More than 5 million cancer patients and $500B of goods are treated each year with particle accelerators, and at least 42,000 accelerator systems are currently in use worldwide. Of those: 

  • 65% are used industrially for ion implantation, electron-beam processing, electron-beam irradiation, ion beam analysis, and non-destructive testing,
  • 30% are used in medicine for cancer therapy and production of 200 different radioisotopes for the diagnosis and treatment of diseases, such as cancer, in millions of patients, and
  • 5% are used for basic research

Topics funded through the ARDAP program include, but are not limited to: 

  • Superconducting accelerator systems—both radiofrequency accelerators and high-field magnets—including research on superconducting materials, engineering, and cryogenic techniques. 
  • Particle beam physics and high-fidelity computer modeling, including theory and simulation to accurately model the next generation of particle accelerators; faster, higher-resolution charged-particle and x-ray beam diagnostics, more sophisticated and automated control systems, including AI/ML; and advances in particle-collider-specific beam physics including final focusing and advanced cooling techniques. 
  • Very-high-brightness and high-current electron sources, high-intensity proton and ion sources, and more robust megawatt-class targets for secondary beam production. 
  • High-average-power radiofrequency systems, including improvements in power-handling devices such as waveguide windows and couplers. 
  • High-average-power ultrafast laser sources, high-power optics and coatings for laser systems. 
  • High-impact advances in accelerator science and technology which will lead to improved performance and/or reduced cost, including novel particle sources, advanced beam dynamics, new acceleration techniques, novel magnet designs, compact accelerator technologies, and new materials and coatings for accelerator components.

Workshop reports defining accelerator research in support of applications of accelerators are available at: https://science.osti.gov/hep/Research/Accelerator-Stewardship/Workshop-Reports

Program Website: https://science.osti.gov/ARDAP

ARDAP welcomes proposals with either a Research focus or a Development focus, with the latter being strongly encouraged.

ARDAP is particularly interested in training graduate students who can bridge the gap between accelerator science research and industrial adoption and production of accelerator technology.
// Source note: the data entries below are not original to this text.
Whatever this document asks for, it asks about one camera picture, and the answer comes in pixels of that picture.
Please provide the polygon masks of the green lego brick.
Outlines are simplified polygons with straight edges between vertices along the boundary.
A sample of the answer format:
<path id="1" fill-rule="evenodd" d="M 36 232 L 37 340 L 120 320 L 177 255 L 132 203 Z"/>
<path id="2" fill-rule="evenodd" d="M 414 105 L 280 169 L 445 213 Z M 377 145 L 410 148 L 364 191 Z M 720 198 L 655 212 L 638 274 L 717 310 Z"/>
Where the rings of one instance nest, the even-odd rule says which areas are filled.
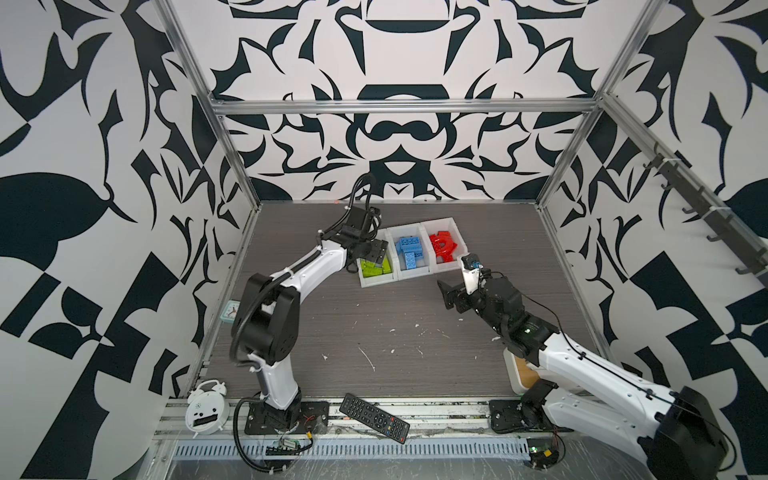
<path id="1" fill-rule="evenodd" d="M 392 267 L 387 258 L 384 258 L 380 264 L 362 260 L 360 262 L 360 270 L 364 278 L 372 278 L 392 274 Z"/>

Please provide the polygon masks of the blue lego brick large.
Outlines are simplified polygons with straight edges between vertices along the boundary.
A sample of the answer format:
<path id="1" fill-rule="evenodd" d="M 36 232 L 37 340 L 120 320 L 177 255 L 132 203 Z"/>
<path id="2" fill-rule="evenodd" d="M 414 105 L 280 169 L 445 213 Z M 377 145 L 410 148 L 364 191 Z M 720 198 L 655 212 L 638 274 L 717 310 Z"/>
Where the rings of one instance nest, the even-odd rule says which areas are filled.
<path id="1" fill-rule="evenodd" d="M 398 253 L 420 252 L 423 254 L 421 241 L 416 236 L 404 236 L 399 238 L 395 243 L 395 247 Z"/>

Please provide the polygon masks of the red arch lego piece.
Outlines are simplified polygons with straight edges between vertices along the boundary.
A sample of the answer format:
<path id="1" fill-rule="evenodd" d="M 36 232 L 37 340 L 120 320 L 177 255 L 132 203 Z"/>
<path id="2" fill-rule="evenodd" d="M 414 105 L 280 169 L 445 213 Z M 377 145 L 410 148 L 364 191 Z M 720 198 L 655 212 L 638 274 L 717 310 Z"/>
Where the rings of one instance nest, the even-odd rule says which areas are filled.
<path id="1" fill-rule="evenodd" d="M 468 252 L 457 232 L 439 230 L 430 234 L 429 240 L 438 264 L 459 260 Z"/>

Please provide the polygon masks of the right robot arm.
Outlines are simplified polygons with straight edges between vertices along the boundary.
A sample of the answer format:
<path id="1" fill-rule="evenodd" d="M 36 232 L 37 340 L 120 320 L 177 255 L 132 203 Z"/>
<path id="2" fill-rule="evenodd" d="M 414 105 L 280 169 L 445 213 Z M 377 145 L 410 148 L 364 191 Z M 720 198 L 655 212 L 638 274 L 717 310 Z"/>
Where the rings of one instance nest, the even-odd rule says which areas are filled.
<path id="1" fill-rule="evenodd" d="M 540 378 L 519 401 L 522 425 L 592 437 L 645 464 L 657 479 L 714 479 L 735 465 L 736 448 L 698 391 L 675 391 L 630 374 L 530 313 L 507 277 L 487 269 L 478 275 L 456 286 L 439 282 L 446 308 L 473 311 L 515 357 L 590 395 L 581 399 L 556 380 Z"/>

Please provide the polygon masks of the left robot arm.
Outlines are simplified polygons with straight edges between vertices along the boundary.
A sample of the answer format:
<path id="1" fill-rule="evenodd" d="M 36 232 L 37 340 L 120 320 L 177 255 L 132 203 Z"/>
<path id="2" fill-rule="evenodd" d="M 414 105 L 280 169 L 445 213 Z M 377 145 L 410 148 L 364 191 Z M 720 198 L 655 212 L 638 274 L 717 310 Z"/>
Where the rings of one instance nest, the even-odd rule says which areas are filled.
<path id="1" fill-rule="evenodd" d="M 388 242 L 377 237 L 380 226 L 379 208 L 348 205 L 339 220 L 317 232 L 306 255 L 271 275 L 248 279 L 231 328 L 229 359 L 257 375 L 261 391 L 256 402 L 272 428 L 286 431 L 299 423 L 302 394 L 290 354 L 298 339 L 302 302 L 358 260 L 381 264 Z"/>

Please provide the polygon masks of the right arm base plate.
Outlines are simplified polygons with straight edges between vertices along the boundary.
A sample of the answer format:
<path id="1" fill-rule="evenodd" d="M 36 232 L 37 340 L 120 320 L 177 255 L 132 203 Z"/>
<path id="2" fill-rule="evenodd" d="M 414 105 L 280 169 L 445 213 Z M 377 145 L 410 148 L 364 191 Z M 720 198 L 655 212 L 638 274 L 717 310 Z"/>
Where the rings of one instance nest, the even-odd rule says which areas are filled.
<path id="1" fill-rule="evenodd" d="M 490 428 L 497 434 L 572 432 L 551 421 L 544 412 L 545 404 L 545 400 L 491 400 L 488 403 Z"/>

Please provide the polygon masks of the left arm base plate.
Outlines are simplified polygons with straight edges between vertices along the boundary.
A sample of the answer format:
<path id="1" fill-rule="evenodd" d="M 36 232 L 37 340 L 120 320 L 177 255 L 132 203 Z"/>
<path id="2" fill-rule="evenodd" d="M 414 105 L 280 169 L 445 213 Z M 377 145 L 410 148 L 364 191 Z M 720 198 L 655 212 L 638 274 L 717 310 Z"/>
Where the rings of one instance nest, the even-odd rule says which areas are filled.
<path id="1" fill-rule="evenodd" d="M 325 401 L 294 402 L 278 410 L 265 401 L 249 403 L 244 432 L 247 435 L 323 433 L 327 429 L 330 404 Z"/>

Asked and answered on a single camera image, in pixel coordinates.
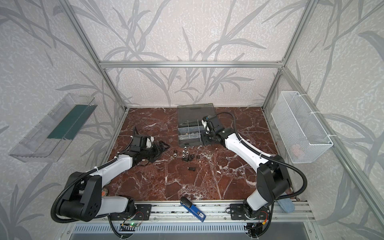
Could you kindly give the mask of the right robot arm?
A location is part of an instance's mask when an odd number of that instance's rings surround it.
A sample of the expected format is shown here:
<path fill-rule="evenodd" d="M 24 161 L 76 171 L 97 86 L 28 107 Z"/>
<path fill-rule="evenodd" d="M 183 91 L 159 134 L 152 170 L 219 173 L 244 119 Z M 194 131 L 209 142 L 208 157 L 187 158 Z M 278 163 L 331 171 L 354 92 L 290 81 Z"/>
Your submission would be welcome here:
<path fill-rule="evenodd" d="M 227 114 L 233 118 L 233 128 L 224 127 L 219 119 L 220 113 L 203 117 L 202 124 L 211 142 L 221 144 L 234 152 L 257 173 L 256 190 L 243 203 L 245 216 L 255 219 L 263 207 L 302 194 L 308 186 L 305 174 L 285 163 L 281 156 L 267 154 L 246 141 L 237 131 L 236 117 L 232 113 Z M 286 195 L 285 192 L 292 185 L 289 169 L 302 178 L 303 184 L 299 190 Z"/>

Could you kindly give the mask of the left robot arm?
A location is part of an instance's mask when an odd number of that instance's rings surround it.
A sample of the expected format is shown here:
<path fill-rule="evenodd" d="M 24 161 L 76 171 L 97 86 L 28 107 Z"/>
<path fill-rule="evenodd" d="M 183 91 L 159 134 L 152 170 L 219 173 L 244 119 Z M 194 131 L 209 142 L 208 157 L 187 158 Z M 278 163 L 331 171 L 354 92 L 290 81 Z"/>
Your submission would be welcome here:
<path fill-rule="evenodd" d="M 112 160 L 87 172 L 72 173 L 64 189 L 53 202 L 50 211 L 52 220 L 65 224 L 89 222 L 117 213 L 134 216 L 137 208 L 132 198 L 103 196 L 103 187 L 142 161 L 154 163 L 169 148 L 169 144 L 156 142 L 151 136 L 135 135 L 128 146 L 118 152 Z"/>

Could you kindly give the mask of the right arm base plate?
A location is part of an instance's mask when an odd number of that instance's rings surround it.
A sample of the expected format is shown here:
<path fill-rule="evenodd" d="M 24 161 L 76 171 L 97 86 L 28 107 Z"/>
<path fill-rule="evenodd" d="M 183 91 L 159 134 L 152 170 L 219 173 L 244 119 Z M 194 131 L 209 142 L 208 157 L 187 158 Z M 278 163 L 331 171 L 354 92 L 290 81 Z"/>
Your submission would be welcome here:
<path fill-rule="evenodd" d="M 230 215 L 232 220 L 260 220 L 268 219 L 270 213 L 269 208 L 262 206 L 259 210 L 253 210 L 248 205 L 230 204 Z"/>

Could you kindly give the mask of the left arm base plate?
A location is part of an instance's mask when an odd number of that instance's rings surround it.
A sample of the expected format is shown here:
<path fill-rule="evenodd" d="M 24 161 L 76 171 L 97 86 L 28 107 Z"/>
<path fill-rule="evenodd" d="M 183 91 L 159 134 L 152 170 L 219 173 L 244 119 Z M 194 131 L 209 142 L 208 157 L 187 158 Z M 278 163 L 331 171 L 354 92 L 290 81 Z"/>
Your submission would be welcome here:
<path fill-rule="evenodd" d="M 128 208 L 122 213 L 111 214 L 112 221 L 148 221 L 152 210 L 151 204 L 135 204 L 135 207 L 128 206 Z"/>

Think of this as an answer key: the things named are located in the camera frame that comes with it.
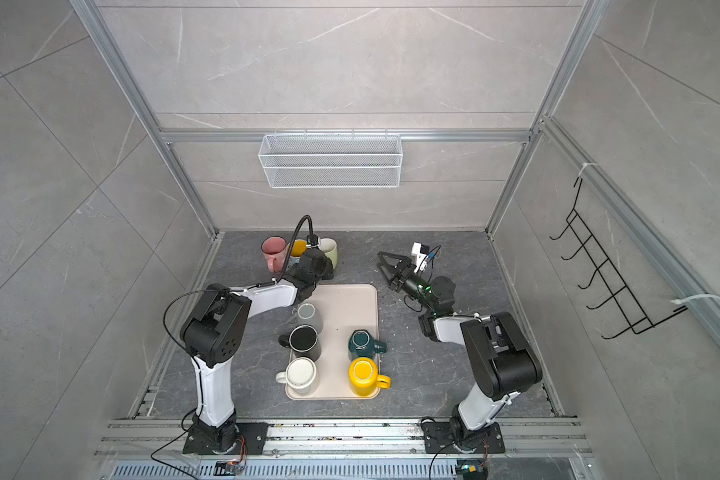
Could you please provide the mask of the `light green mug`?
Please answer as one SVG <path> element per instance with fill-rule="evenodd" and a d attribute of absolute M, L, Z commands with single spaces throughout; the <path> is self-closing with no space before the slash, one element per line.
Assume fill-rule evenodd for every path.
<path fill-rule="evenodd" d="M 338 244 L 332 238 L 321 237 L 319 240 L 319 249 L 325 254 L 325 256 L 331 261 L 333 269 L 337 268 L 338 265 Z"/>

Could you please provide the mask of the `blue butterfly mug yellow inside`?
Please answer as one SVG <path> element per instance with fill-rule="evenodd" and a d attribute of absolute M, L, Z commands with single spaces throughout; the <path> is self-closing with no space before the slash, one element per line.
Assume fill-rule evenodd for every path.
<path fill-rule="evenodd" d="M 297 239 L 292 243 L 290 257 L 294 259 L 300 258 L 308 248 L 306 240 Z"/>

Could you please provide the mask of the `pink mug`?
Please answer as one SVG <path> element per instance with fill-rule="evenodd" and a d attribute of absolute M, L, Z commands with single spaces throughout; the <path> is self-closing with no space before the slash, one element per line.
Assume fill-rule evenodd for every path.
<path fill-rule="evenodd" d="M 287 241 L 280 236 L 271 236 L 262 242 L 261 251 L 271 273 L 282 272 L 287 260 L 287 246 Z"/>

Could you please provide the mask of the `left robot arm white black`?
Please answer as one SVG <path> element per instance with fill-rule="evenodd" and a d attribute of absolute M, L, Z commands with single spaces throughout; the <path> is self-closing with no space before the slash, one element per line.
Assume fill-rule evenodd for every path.
<path fill-rule="evenodd" d="M 213 452 L 236 447 L 236 410 L 231 393 L 231 361 L 241 346 L 249 318 L 307 300 L 319 283 L 333 277 L 333 265 L 319 249 L 312 218 L 303 216 L 291 236 L 308 226 L 307 249 L 298 263 L 285 265 L 275 278 L 247 287 L 210 284 L 197 294 L 177 337 L 171 339 L 193 362 L 197 406 L 188 435 Z"/>

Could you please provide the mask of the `dark green mug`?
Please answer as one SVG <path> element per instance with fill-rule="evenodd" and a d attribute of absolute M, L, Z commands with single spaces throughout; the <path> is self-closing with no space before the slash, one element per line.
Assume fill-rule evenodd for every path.
<path fill-rule="evenodd" d="M 357 358 L 375 360 L 377 356 L 387 352 L 387 344 L 375 340 L 368 330 L 358 329 L 352 332 L 348 340 L 348 358 L 354 361 Z"/>

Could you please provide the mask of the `grey mug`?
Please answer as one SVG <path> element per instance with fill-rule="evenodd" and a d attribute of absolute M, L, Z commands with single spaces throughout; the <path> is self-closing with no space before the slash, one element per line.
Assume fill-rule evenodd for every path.
<path fill-rule="evenodd" d="M 298 325 L 309 325 L 317 333 L 323 330 L 323 319 L 317 307 L 311 302 L 302 302 L 292 310 Z"/>

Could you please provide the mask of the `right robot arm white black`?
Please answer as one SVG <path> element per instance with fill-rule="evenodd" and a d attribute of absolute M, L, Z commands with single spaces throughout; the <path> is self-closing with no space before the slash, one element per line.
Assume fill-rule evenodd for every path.
<path fill-rule="evenodd" d="M 419 325 L 432 341 L 465 347 L 474 377 L 467 397 L 454 407 L 445 443 L 435 450 L 472 453 L 497 438 L 496 419 L 505 407 L 543 379 L 540 361 L 512 314 L 461 315 L 454 309 L 455 283 L 425 280 L 411 258 L 380 251 L 380 272 L 389 288 L 421 307 Z"/>

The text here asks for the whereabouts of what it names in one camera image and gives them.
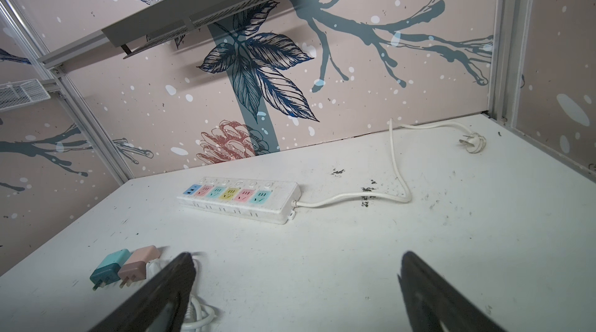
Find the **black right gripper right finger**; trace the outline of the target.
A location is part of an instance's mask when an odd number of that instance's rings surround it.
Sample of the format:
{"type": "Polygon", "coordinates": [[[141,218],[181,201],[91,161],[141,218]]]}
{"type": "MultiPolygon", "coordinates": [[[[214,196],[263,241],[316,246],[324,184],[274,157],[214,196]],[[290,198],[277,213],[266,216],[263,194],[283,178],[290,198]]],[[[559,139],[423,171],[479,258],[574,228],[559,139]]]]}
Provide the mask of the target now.
{"type": "Polygon", "coordinates": [[[412,251],[397,277],[413,331],[504,330],[412,251]]]}

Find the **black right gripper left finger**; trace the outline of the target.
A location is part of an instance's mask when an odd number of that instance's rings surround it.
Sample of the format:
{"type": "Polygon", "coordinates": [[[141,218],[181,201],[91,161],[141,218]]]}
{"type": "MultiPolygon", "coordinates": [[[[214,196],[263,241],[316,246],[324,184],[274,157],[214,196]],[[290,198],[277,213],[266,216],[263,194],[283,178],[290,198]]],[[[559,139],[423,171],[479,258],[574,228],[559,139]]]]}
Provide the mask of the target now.
{"type": "Polygon", "coordinates": [[[91,330],[180,331],[195,279],[192,255],[183,252],[91,330]]]}

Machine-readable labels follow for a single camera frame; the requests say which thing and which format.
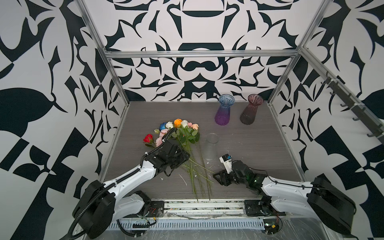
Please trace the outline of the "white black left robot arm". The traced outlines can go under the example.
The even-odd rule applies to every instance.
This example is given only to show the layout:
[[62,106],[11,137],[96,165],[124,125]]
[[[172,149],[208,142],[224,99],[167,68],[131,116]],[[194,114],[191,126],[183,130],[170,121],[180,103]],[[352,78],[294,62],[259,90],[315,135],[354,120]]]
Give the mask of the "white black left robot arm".
[[89,184],[72,213],[74,221],[63,239],[75,240],[83,235],[95,239],[113,221],[128,215],[145,215],[150,206],[150,198],[140,191],[132,195],[129,192],[165,173],[167,169],[174,171],[190,158],[182,145],[171,138],[177,130],[168,130],[162,143],[145,153],[135,168],[104,183],[96,180]]

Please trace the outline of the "white artificial rose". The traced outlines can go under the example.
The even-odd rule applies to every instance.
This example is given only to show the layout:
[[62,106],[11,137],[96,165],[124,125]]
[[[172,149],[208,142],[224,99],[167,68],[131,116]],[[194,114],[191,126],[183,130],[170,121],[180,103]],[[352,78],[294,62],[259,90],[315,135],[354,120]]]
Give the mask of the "white artificial rose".
[[170,129],[172,129],[172,128],[174,128],[175,126],[174,126],[174,123],[173,122],[167,122],[166,123],[166,128],[168,129],[168,130],[170,130]]

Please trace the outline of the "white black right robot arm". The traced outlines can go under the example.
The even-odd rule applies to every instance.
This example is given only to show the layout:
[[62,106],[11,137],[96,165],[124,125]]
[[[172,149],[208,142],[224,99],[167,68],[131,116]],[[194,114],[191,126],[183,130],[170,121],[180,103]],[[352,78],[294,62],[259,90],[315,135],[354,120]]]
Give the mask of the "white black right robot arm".
[[313,218],[344,236],[352,234],[357,211],[355,202],[330,182],[315,178],[312,182],[295,182],[271,177],[267,171],[250,168],[228,155],[220,158],[224,170],[213,178],[222,186],[245,185],[260,200],[246,200],[249,217],[276,217],[266,232],[274,234],[282,228],[281,216],[287,213]]

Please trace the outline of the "clear ribbed glass vase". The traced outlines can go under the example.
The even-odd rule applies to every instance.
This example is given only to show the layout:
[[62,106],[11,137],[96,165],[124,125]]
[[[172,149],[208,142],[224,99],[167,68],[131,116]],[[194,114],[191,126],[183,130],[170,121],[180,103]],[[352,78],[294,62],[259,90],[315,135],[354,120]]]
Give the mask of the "clear ribbed glass vase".
[[217,144],[219,137],[215,133],[209,133],[203,147],[203,157],[207,161],[213,161],[218,157]]

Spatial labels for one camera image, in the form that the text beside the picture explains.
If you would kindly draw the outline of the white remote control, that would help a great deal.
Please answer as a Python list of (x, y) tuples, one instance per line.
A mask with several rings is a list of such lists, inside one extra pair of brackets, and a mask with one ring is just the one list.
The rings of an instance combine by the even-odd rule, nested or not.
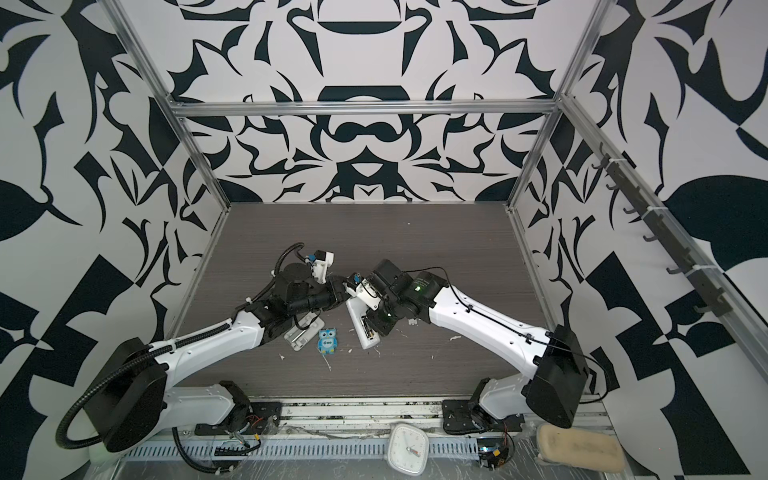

Proposals in the ARDAP Accelerator Research area should have a strong emphasis on early-stage basic research and should include one or more well-defined activities related to transferring the results into practice, and ultimately into commercial production. Such activities can include (1) market analysis to understand the market potential if the research is successful, (2) market analysis to identify possible commercialization partners, (3) collaborating with industry experts, or (4) pursuing a research topic identified by industry, and other industry-centered activities. Proposals in this area may focus on work suitable for academic publication and must include a component related to commercialization.

Proposals in the ARDAP Accelerator Development area should have a strong emphasis on partnering with industry to transfer technology and develop the means to produce the technology efficiently. In addition to strong accelerator science and engineering skills, closely-coupled expertise in design-for-manufacture practices, manufacturing risk reduction, supply chain analysis and risk reduction, application of advanced manufacturing techniques, and application of data science techniques to improve accelerator component production are each of interest. Proposals in this area may advance knowledge generally but should focus on advancing the technology’s manufacturing readiness level.

Applicants seeking to work on a specific Office of Science program’s accelerator R&D who also wish to develop a solid background in general aspects of technology transfer and engineering may consider applying under the Accelerator Science convergence area.